Does ds_variance.py align phoneme durations to notes like how it is done in OpenUTAU?

openvpi / DiffSinger

An advanced singing voice synthesis system with high fidelity, expressiveness, controllability and flexibility based on DiffSinger: Singing Voice Synthesis via Shallow Diffusion Mechanism

Apache License 2.0

2.62k stars 275 forks source link

So OpenUTAU does the following alignment --> aligning borders between consonant and vowels to notes Does ds_variance.py also do this implicitly with LengthRegulator and RhythmRegulator?

Or are these two completely different approaches and which one yields better results? Or is it that OpenUTAU (as it is post inferred timings it is an extra alignment process?)

If it is an extra alingment process (in openUTAU) can this be applied to ds_variance.py?

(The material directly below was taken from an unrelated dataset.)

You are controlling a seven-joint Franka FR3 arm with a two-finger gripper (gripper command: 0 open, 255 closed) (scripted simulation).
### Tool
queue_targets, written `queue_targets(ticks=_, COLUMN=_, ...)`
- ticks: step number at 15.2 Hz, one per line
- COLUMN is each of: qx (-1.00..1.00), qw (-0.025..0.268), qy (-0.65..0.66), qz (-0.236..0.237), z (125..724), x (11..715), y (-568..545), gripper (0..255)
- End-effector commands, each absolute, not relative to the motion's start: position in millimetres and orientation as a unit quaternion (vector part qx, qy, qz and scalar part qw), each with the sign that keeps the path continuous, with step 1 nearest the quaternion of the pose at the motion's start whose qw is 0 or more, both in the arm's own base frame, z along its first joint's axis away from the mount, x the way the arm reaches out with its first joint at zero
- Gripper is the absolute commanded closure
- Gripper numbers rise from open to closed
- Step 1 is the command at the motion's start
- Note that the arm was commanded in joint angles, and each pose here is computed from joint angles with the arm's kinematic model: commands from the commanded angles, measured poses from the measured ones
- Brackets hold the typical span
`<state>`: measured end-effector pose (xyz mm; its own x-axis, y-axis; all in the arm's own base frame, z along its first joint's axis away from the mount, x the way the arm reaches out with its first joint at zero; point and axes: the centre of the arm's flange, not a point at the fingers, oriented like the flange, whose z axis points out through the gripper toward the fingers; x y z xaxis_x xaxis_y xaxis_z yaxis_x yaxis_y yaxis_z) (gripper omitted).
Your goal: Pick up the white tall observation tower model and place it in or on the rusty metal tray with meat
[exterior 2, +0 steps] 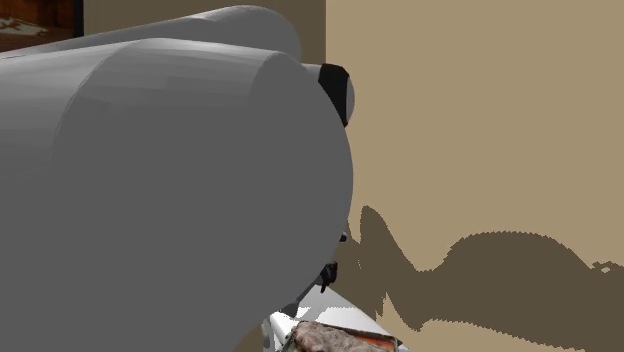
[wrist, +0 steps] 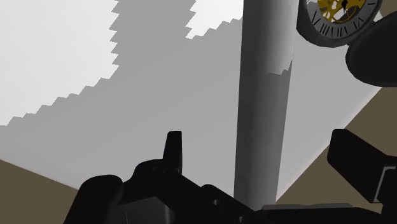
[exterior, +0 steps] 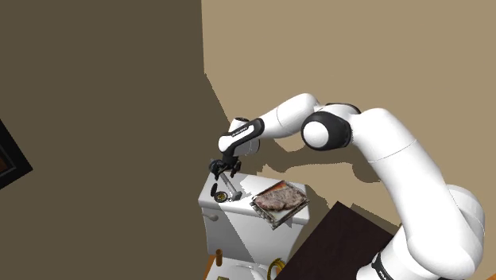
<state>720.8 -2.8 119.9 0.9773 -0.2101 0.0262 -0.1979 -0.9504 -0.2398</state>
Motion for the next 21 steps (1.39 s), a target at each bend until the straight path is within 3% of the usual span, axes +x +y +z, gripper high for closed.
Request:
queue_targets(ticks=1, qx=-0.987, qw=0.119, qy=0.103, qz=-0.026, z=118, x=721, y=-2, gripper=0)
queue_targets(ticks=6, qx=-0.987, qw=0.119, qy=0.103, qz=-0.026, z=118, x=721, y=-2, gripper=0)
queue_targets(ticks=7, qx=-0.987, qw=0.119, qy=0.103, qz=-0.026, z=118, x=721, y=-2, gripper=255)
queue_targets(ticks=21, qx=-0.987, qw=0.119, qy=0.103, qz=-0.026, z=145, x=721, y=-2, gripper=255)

UPDATE So it looks like ds_variance.py uses the RhythmRegulator() to correct imings generated by the duration model. But it seems like this does not perform as well as timings alignment as done here (aligning borders between consonant and vowels to notes) https://github.com/xunmengshe/OpenUtau-phonemizers/blob/master/EnunuOnnxPhonemizer/EnunuOnnxPhonemizer.cs

@yqzhishen are you able to implement this timings alignment in ds_variance.py or update RhythmRegulator()?

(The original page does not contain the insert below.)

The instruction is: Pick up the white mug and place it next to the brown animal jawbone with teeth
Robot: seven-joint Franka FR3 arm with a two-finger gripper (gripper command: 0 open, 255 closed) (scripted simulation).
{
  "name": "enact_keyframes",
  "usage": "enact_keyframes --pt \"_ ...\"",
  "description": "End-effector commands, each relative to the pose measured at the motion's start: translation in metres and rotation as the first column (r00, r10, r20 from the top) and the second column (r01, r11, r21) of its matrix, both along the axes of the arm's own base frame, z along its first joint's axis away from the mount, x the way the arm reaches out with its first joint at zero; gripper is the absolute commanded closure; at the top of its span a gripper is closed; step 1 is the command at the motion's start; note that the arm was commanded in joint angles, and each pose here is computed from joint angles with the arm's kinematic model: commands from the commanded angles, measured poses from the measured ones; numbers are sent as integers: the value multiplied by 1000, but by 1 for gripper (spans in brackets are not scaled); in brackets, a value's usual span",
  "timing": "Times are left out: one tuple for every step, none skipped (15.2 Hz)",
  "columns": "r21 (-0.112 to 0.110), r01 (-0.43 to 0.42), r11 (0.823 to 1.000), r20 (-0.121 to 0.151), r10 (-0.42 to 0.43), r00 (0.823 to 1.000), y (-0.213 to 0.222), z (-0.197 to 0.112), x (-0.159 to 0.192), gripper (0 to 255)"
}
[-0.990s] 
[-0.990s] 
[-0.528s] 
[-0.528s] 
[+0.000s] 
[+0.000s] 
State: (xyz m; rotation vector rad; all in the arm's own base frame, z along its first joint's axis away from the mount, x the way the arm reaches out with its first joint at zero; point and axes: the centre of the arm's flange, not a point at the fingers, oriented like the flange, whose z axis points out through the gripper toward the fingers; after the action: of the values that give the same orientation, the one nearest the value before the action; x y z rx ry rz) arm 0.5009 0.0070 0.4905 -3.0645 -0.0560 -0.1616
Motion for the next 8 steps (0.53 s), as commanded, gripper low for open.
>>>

We only use RhythmRegulator here because we have no extra information about the phoneme sequence; we do not know which are vowels and which are consonants. The only thing we know is the word-level phoneme division (the ph_num). If your suggested implementation require extra information, e. g. phoneme categories, then it may not be suitable for this repository. Introducing these things will make this repository too complicated, but I want it simple and focusing on algorithms.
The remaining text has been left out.